(Beginning of RECORDS FOR PROCESSING)

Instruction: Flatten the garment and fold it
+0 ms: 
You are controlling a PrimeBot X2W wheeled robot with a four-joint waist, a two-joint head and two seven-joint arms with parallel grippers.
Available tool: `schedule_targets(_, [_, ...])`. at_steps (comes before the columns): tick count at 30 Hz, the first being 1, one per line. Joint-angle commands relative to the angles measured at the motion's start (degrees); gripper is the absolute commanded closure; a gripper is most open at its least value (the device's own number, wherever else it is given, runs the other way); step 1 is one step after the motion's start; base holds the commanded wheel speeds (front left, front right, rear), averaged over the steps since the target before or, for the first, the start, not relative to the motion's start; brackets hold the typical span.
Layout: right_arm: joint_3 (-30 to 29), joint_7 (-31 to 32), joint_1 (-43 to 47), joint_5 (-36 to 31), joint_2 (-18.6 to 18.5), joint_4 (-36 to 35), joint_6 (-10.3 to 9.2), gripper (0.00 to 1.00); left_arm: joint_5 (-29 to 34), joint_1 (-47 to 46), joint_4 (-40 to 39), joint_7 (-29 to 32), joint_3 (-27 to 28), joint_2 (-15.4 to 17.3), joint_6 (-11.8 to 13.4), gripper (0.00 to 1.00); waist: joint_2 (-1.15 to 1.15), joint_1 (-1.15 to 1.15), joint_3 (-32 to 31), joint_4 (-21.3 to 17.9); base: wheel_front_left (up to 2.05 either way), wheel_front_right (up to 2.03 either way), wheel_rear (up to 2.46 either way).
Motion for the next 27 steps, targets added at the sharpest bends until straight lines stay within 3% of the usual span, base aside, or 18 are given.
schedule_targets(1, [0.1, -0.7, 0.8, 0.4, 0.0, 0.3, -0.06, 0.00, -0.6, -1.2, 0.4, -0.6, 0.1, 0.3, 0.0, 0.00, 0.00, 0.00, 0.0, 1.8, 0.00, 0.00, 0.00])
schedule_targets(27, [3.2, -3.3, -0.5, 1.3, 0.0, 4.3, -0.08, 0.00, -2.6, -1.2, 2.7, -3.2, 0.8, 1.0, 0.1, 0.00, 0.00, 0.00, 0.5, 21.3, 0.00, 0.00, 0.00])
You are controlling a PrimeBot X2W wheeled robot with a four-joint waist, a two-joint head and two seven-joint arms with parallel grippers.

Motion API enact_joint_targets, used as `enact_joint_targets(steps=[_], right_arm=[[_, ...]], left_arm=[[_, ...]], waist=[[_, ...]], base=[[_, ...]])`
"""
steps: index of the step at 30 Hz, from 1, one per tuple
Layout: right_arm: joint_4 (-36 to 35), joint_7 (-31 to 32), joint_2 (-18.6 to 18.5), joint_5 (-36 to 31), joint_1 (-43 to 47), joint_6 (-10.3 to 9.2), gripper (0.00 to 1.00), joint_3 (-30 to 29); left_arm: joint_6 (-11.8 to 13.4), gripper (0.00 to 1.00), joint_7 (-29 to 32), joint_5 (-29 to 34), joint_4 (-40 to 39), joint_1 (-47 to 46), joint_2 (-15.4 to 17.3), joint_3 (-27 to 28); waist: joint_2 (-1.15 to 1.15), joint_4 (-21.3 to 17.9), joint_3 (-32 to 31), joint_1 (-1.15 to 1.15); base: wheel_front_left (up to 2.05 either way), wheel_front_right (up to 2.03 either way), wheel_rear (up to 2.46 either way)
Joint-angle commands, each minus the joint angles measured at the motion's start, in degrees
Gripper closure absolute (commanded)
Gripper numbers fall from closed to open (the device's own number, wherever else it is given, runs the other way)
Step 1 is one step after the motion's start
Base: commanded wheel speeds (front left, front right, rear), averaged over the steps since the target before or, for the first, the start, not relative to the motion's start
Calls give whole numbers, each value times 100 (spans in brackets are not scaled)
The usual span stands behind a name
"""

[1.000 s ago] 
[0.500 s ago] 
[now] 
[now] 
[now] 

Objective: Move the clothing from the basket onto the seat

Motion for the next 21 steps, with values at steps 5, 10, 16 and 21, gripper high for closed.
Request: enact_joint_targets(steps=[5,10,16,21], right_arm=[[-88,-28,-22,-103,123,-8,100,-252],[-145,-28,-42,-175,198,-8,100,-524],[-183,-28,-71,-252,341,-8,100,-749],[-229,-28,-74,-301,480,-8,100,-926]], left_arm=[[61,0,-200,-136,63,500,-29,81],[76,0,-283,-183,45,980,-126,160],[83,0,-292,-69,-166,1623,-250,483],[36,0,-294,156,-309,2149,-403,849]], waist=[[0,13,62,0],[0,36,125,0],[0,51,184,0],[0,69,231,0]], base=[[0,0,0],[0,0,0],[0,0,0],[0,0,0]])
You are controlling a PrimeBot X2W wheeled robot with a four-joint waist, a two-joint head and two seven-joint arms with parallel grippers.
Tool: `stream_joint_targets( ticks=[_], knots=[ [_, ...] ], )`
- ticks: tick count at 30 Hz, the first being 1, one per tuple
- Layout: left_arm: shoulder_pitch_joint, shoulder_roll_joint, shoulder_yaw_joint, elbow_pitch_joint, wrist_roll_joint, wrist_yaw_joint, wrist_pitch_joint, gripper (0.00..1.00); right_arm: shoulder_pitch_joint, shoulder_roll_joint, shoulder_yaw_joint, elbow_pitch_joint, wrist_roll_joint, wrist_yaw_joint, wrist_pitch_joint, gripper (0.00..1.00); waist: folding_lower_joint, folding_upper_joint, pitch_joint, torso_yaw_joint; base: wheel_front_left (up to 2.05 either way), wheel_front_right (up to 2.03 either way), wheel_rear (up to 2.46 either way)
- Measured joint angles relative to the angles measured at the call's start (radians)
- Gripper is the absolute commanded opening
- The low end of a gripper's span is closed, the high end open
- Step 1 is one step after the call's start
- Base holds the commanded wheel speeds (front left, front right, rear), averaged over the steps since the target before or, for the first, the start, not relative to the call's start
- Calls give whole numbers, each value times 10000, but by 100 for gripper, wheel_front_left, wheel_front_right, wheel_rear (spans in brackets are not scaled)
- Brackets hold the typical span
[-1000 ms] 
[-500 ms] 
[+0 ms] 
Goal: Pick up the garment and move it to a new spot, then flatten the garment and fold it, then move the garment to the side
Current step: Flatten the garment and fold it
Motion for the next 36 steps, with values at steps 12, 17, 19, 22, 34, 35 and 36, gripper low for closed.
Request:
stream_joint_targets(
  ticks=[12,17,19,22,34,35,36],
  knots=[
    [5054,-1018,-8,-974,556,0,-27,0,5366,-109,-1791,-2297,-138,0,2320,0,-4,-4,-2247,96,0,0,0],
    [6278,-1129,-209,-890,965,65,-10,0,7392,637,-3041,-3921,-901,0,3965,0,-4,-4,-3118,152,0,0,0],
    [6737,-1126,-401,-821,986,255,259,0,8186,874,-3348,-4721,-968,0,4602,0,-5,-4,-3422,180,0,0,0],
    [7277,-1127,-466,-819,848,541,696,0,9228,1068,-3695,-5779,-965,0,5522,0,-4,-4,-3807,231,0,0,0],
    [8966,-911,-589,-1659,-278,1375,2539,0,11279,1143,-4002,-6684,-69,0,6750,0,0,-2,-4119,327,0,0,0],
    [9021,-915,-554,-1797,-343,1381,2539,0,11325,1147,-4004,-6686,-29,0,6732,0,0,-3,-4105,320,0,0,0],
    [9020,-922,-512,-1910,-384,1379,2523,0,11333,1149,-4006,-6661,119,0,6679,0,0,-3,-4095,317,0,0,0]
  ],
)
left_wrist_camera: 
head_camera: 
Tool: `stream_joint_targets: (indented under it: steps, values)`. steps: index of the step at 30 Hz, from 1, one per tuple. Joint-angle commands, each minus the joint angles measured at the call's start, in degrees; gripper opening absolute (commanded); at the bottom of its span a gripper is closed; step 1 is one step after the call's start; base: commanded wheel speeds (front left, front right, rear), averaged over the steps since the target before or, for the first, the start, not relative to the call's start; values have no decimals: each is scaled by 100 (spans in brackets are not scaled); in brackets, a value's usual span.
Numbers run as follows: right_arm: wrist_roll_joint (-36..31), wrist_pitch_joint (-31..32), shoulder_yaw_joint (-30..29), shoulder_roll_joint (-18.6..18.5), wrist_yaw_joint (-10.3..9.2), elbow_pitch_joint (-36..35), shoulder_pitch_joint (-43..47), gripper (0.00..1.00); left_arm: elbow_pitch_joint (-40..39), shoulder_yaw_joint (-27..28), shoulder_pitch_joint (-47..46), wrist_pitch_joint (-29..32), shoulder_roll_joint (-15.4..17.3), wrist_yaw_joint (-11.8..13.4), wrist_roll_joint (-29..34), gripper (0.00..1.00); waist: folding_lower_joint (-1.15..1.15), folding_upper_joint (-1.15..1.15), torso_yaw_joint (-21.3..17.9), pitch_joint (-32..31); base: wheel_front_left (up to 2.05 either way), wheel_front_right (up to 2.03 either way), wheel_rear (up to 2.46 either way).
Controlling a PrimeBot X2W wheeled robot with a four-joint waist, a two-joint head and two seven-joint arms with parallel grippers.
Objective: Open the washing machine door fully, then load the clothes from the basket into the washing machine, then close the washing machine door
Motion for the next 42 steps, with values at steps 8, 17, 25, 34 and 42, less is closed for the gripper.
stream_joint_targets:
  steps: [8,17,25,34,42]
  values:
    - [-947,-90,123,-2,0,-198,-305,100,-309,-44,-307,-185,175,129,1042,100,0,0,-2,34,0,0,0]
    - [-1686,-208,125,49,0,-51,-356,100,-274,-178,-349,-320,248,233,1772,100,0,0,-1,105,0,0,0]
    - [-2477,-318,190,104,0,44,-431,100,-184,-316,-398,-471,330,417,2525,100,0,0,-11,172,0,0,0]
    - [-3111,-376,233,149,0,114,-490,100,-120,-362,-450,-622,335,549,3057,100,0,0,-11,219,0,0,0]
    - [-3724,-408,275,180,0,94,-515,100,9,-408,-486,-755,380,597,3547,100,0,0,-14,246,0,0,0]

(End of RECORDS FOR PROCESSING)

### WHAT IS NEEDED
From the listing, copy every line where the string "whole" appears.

### ANSWER SECTION
Calls give whole numbers, each value times 100 (spans in brackets are not scaled)
- Calls give whole numbers, each value times 10000, but by 100 for gripper, wheel_front_left, wheel_front_right, wheel_rear (spans in brackets are not scaled)

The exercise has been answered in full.